En realidad no habría hecho falta alguna el compensar mis clases por ese lado. El profesor de Lengua y Literatura, todo lo contrario del de Arte, era un prodigio de fervorosa vanguardia. Adoraba a los más novedosos autores, empezando por el propio Camilo José Cela, y le impresionó hasta tal punto el contar conmigo como alumno que no había análisis sintáctico en clase que se diera por válido sin que antes me lo llevara a casa, para que mi padre bendijera con su visto bueno la solución. Lo malo de ese planteamiento en vaivén era que CJC jamás supo ni una sola palabra de gramática. Durante su bachillerato le pilló una reforma que le dejó huérfano de las letras, porque se daban en tercer curso cuando él estudiaba segundo y en segundo, un año más tarde, al subir él de año. La creación literaria de Camilo José Cela es por completo el resultado de sus intuiciones, de su disposición para construir el ritmo de la frase y de su enorme léxico pero yo, en los años del colegio, no estaba en condiciones de explicárselo a un anhelante y fervoroso profesor. Me limitaba a llevarme los análisis a casa y volver, al día siguiente, inventándome el diagnóstico.
—Que dice mi padre que es una oración reflexiva subordinada.
—¡Vaya! ¡Pues quién lo diría!
Yo le consultaba al principio a mí madre las sutilezas gramaticales, pero pronto me di cuenta de las ventajas de contar con el oráculo de Delfos en mis manos y eché a volar por libre. Poco a poco comencé a forzar la máquina, proponiendo en clase análisis tan originales como arriesgados con la confianza que da el saltar en el trapecio disponiendo de una red permanente de seguridad. Me bastaba con poner un gesto serio y distante cuando insistía en que mi punto de vista, entre todos los que se barajaban en clase, era el que había sido dado por bueno ex cátedra por el escritor. Por fortuna mi padre y el profesor nunca coincidieron en sitio alguno, toda vez que Camilo José Cela, con un criterio que le aplaudía entonces y le seguí aplaudiendo luego (aunque por diferentes razones), consideraba que era una pérdida de tiempo y una muestra de mal gusto el acercarse a las fiestas del colegio y a las reuniones de los padres de los alumnos.

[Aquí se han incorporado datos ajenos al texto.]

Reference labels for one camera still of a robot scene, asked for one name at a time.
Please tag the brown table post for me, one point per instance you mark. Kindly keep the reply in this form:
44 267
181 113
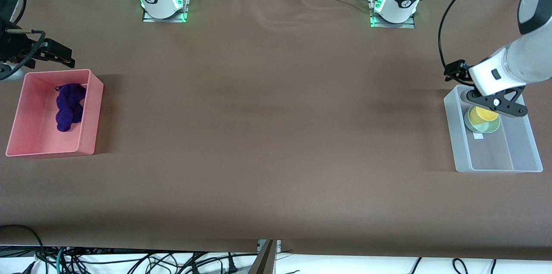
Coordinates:
264 263

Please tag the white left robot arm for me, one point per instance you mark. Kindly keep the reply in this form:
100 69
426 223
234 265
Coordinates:
530 62

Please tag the yellow plastic cup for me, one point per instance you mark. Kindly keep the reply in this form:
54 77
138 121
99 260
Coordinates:
485 115

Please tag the clear plastic bin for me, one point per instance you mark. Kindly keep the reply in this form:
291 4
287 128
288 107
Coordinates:
496 157

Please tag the purple microfibre cloth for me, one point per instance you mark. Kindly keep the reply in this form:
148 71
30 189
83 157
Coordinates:
69 105

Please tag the brown table cover sheet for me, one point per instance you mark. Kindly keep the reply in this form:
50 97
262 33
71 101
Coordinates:
276 92

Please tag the metal bracket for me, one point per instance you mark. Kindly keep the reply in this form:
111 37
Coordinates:
260 246

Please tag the white paper label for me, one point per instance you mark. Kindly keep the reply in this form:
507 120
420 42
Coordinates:
478 136

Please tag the pink plastic bin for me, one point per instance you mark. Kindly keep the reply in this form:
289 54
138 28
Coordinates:
39 136

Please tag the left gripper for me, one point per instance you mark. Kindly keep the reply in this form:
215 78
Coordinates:
459 71

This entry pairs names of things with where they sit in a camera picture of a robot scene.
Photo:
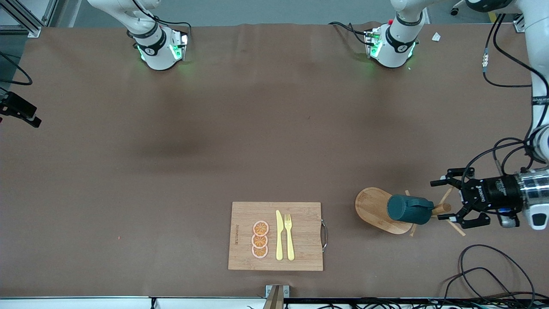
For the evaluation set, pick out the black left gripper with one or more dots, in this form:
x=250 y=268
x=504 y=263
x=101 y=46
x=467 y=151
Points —
x=497 y=191

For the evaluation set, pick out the dark green mug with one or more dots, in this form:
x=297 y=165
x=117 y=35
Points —
x=407 y=209

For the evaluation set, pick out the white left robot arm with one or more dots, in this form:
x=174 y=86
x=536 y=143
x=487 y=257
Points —
x=399 y=43

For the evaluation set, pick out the wooden mug rack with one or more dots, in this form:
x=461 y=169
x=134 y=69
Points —
x=371 y=206

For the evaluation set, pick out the white paper scrap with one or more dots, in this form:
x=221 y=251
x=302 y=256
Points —
x=436 y=37

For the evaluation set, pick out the bamboo cutting board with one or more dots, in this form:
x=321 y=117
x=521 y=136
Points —
x=306 y=231

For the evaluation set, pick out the yellow plastic fork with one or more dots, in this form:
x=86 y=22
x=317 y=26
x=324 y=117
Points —
x=290 y=240

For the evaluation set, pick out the black tipped stand leg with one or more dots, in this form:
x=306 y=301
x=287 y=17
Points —
x=455 y=10

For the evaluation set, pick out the yellow plastic knife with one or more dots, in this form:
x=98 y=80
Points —
x=279 y=236

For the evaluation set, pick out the toy orange slice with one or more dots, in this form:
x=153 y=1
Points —
x=260 y=228
x=259 y=252
x=259 y=241

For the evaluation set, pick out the aluminium frame profile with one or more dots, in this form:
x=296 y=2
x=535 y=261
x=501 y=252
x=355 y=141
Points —
x=519 y=26
x=32 y=31

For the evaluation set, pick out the metal table edge bracket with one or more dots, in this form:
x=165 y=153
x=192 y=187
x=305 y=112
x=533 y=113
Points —
x=276 y=296

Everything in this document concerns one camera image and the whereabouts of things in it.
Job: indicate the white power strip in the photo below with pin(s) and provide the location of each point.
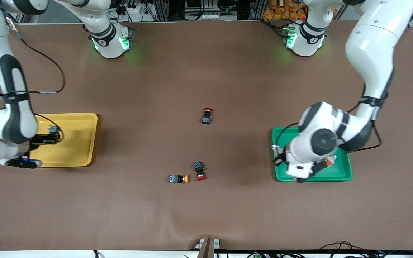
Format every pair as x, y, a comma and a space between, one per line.
212, 16

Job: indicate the yellow plastic tray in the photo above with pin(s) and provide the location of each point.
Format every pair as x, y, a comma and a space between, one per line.
77, 143

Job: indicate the yellow cap pushbutton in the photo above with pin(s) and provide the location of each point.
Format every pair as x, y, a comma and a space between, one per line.
176, 178
53, 129

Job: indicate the green plastic tray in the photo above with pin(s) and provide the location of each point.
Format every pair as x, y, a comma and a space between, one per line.
341, 171

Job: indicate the power strip with black plugs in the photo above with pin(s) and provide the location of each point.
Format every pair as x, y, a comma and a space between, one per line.
133, 9

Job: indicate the pile of orange objects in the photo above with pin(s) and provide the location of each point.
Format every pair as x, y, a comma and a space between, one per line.
281, 10

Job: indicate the red mushroom pushbutton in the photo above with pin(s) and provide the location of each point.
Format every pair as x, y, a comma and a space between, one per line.
199, 168
206, 117

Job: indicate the white pushbutton with orange block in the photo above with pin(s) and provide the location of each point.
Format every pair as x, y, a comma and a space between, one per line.
330, 161

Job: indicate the grey bracket with brown post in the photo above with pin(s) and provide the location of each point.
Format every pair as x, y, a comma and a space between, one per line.
208, 249

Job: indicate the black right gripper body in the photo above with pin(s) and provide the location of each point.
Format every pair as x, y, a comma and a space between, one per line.
41, 139

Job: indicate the brown table mat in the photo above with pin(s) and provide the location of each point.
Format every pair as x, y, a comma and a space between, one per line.
206, 215

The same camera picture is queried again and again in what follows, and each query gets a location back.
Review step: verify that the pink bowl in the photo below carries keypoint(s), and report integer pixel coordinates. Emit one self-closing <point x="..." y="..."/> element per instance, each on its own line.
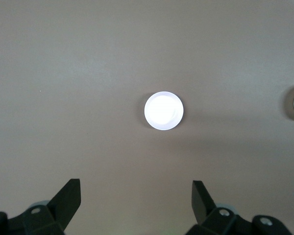
<point x="164" y="111"/>

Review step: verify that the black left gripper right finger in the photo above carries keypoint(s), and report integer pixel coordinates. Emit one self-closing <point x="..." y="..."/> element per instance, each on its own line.
<point x="203" y="203"/>

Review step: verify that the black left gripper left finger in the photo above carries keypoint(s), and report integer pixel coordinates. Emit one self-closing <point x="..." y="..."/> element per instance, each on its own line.
<point x="63" y="205"/>

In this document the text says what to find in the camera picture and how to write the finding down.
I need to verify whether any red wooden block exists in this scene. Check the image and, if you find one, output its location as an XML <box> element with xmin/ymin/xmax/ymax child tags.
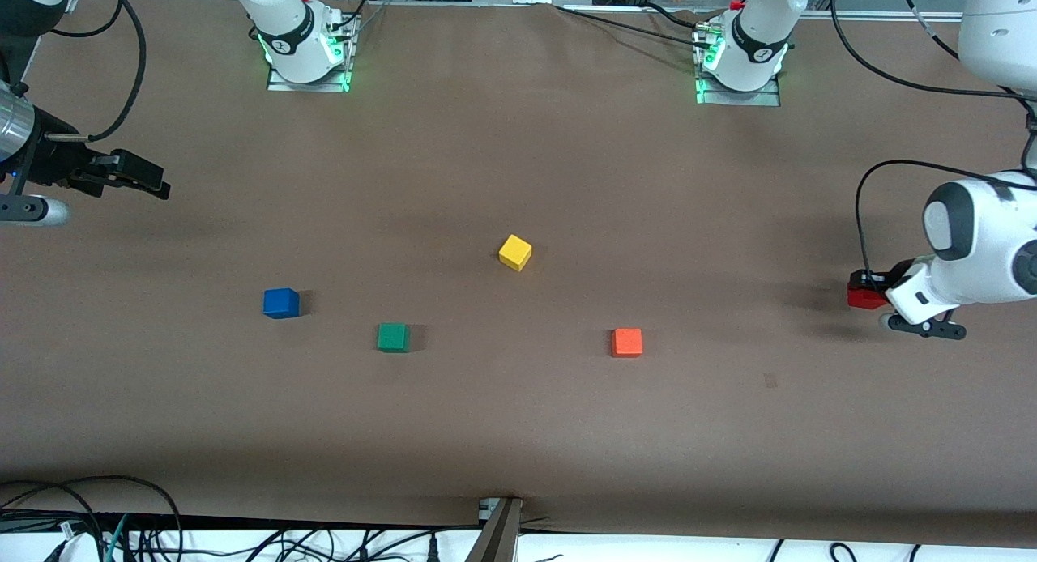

Al releer lo dicho me doy cuenta de que he sido un tanto injusto al valorar lo que me dio el colegio de San Francisco. Con mucho esfuerzo y aún más paciencia consiguieron hacer de mí un crío hasta cierto punto educado y con una pasión por las ciencias de la vida que no abandoné jamás. Estoy convencido de que si hubiésemos mudado los papeles» conmigo de profesor y otro como yo de alumno» hubiese estrangulado a ese miserable alborotador de las aulas.